**H**yungsuk Tak, Xiao-Li Meng and David van Dyk just arXived a paper on a multiple choice proposal in Metropolis-Hastings algorithms towards dealing with multimodal targets. Called “A repulsive-attractive Metropolis algorithm for multimodality” *[although I wonder why XXL did not jump at the opportunity to use the “love-hate” denomination!]*. The proposal distribution includes a [forced] downward Metropolis-Hastings move that uses the inverse of the target density π as its own target, namely 1/{π(x)+ε}. Followed by a [forced] Metropolis-Hastings upward move which target is {π(x)+ε}. The +ε is just there to avoid handling ratios of zeroes (although I wonder why using the convention 0/0=1 would not work). And chosen as 10⁻³²³ by default in connection with R smallest positive number. Whether or not the “downward” move is truly downwards and the “upward” move is truly upwards obviously depends on the generating distribution: I find it rather surprising that the authors consider the *same* random walk density in both cases as I would have imagined relying on a more dispersed distribution for the downward move in order to reach more easily other modes. For instance, the downward move could have been based on an *anti*-Langevin proposal, relying on the gradient to proceed further down…

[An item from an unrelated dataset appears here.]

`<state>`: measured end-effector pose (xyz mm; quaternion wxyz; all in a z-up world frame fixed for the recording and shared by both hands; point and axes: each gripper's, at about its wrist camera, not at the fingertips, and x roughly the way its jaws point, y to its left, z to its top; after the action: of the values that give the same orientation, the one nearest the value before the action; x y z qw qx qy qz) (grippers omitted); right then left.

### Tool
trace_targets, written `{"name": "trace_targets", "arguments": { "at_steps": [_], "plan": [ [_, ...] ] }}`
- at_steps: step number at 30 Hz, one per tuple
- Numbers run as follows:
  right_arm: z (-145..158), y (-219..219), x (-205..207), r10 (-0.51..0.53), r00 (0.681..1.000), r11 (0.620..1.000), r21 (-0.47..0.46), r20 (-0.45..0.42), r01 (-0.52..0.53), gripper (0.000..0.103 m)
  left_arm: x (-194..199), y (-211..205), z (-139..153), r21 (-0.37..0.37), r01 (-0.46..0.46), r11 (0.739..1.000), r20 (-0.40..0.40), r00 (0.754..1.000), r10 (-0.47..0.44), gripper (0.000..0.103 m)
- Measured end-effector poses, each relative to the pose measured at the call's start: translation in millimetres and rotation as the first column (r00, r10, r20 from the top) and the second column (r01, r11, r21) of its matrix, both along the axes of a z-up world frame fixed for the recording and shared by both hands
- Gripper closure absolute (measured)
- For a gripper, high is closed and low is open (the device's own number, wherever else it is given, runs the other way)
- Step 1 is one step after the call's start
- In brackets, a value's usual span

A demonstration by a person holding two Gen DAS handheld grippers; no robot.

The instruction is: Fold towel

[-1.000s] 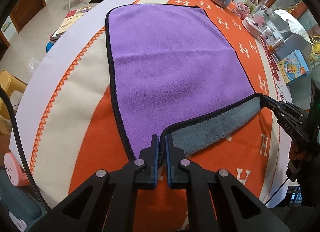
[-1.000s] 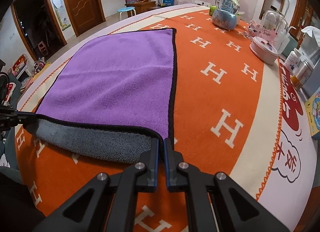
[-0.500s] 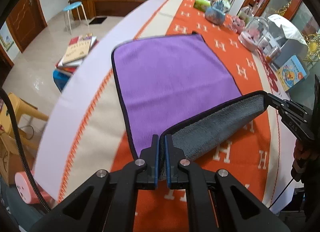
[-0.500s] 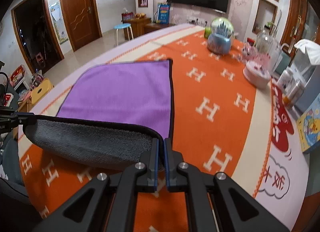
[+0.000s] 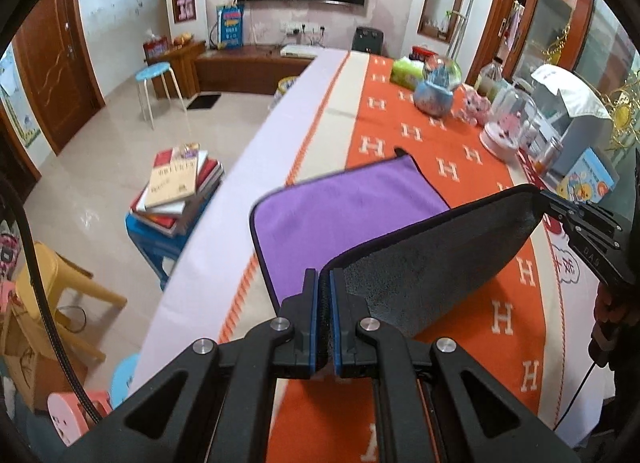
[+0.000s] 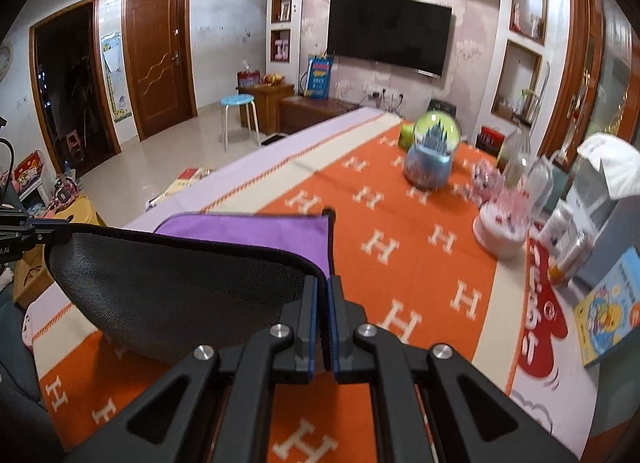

This special choice of a single proposal however simplifies the acceptance ratio (and keeps the overall proposal symmetric). The final acceptance ratio still requires a ratio of intractable normalising constants that the authors bypass by Møller et al. (2006) auxiliary variable trick. While the authors mention the alternative pseudo-marginal approach of Andrieu and Roberts (2009), they do not try to implement it, although this would be straightforward here: since the normalising constants are the probabilities of accepting a downward and an upward move, respectively. Those can easily be evaluated at a cost similar to the use of the auxiliary variables. That is,

– generate a few moves from the current value and record the proportion *p* of accepted downward moves;

– generate a few moves from the final proposed value and record the proportion *q* of accepted downward moves;

and replace the ratio of intractable normalising constants with *p/q*. It is not even clear that one needs those extra moves since the algorithm requires an acceptance in the downward and upward moves, hence generate Geometric variates associated with those probabilities p and q, variates that can be used for estimating them. From a theoretical perspective, I also wonder if forcing the downward and upward moves truly leads to an improved convergence speed. Considering the case when the random walk is poorly calibrated for either the downward or upward move, the number of failed attempts before an acceptance may get beyond the reasonable.

As XXL and David pointed out to me, the unusual aspect of the approach is that here the proposal density is intractable, rather than the target density itself. This makes using Andrieu and Roberts (2009) seemingly less straightforward. However, as I was reminded this afternoon at the statistics and probability seminar in Bristol, the argument for the pseudo-marginal based on an unbiased estimator is that w Q(w|x) has a marginal in x equal to π(x) when the expectation of w is π(x). In thecurrent problem, the proposal in x can extended into a proposal in (x,w), w P(w|x) whose marginal is the proposal on x.

If we complement the target π(x) with the conditional P(w|x), the acceptance probability would then involve

{π(x’) P(w’|x’) / π(x) P(w|x)} / {w’ P(w’|x’) / w P(w|x)} = {π(x’) / π(x)} {w/w’}

so it seems the pseudo-marginal (or auxiliary variable) argument also extends to the proposal. Here is a short experiment that shows no discrepancy between target and histogram:

nozero=1e-300
#love-hate move
move<-function(x){
bacwa=1;prop1=prop2=rnorm(1,x,2)
while (runif(1)>{pi(x)+nozero}/{pi(prop1)+nozero}){
prop1=rnorm(1,x,2);bacwa=bacwa+1}
while (runif(1)>{pi(prop2)+nozero}/{pi(prop1)+nozero})
prop2=rnorm(1,prop1,2)
y=x
if (runif(1)<pi(prop2)*bacwa/pi(x)/fowa){
y=prop2;assign("fowa",bacwa)}
return(y)}
#arbitrary bimodal target
pi<-function(x){.25*dnorm(x)+.75*dnorm(x,mean=5)}
#running the chain
T=1e5
x=5*rnorm(1);luv8=rep(x,T)
fowa=1;prop1=rnorm(1,x,2) #initial estimate
while (runif(1)>{pi(x)+nozero}/{pi(prop1)+nozero}){
fowa=fowa+1;prop1=rnorm(1,x,2)}
for (t in 2:T)
luv8[t]=move(luv8[t-1])